• [Data extract]:
__________________________________________________

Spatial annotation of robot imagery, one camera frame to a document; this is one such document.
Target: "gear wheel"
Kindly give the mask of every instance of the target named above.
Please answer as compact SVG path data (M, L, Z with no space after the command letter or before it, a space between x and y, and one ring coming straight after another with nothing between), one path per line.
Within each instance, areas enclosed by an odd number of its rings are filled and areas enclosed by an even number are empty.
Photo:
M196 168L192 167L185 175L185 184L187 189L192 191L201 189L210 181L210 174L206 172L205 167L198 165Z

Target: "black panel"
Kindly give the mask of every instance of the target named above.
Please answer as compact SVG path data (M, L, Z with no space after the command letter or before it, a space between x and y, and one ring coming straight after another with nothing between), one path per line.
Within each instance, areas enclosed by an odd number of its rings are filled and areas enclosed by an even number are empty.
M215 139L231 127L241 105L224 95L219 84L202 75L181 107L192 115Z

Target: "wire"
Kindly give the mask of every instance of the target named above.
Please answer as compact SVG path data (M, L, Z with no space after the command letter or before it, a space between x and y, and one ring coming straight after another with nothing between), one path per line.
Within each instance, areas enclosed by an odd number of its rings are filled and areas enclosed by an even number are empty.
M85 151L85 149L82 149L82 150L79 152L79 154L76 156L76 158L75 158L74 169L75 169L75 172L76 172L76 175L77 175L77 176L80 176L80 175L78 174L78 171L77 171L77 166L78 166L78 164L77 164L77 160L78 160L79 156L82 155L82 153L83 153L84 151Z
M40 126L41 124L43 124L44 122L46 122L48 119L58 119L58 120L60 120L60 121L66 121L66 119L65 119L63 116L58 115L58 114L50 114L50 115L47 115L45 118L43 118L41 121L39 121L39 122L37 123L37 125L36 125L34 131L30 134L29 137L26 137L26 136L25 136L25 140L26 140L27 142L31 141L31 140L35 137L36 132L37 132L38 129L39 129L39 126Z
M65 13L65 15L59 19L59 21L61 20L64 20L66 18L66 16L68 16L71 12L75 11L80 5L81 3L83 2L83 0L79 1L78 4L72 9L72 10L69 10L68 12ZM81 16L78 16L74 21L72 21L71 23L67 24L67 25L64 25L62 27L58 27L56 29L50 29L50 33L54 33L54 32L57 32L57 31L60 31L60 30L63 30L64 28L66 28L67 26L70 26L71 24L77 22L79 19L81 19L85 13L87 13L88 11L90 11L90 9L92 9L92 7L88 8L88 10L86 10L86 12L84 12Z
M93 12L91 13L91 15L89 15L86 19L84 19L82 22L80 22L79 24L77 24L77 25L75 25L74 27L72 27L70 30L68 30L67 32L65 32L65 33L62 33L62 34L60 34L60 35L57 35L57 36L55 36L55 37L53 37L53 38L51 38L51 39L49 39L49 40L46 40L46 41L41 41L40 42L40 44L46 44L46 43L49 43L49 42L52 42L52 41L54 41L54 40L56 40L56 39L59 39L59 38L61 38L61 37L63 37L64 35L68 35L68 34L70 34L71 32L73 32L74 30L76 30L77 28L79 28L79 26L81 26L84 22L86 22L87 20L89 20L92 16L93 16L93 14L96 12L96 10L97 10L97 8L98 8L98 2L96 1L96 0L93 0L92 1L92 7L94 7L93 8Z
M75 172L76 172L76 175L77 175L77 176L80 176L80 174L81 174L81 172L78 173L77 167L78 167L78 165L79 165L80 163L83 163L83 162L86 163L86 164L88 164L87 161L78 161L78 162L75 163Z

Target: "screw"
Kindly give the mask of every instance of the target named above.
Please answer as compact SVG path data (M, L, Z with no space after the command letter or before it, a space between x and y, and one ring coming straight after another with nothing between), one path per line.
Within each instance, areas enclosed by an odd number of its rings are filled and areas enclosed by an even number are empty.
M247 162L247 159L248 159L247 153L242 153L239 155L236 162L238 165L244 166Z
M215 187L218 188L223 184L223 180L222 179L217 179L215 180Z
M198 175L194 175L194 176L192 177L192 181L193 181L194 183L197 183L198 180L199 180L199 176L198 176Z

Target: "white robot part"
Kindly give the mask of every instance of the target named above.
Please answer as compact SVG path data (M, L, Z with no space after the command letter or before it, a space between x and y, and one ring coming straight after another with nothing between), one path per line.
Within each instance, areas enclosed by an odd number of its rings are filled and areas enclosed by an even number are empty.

__________________________________________________

• [Activity]: Keep only those lines of the records that hold "robot", and return them.

• [Result of the task]:
Spatial annotation of robot imagery, one camera frame to a document; this is one such document.
Target: "white robot part"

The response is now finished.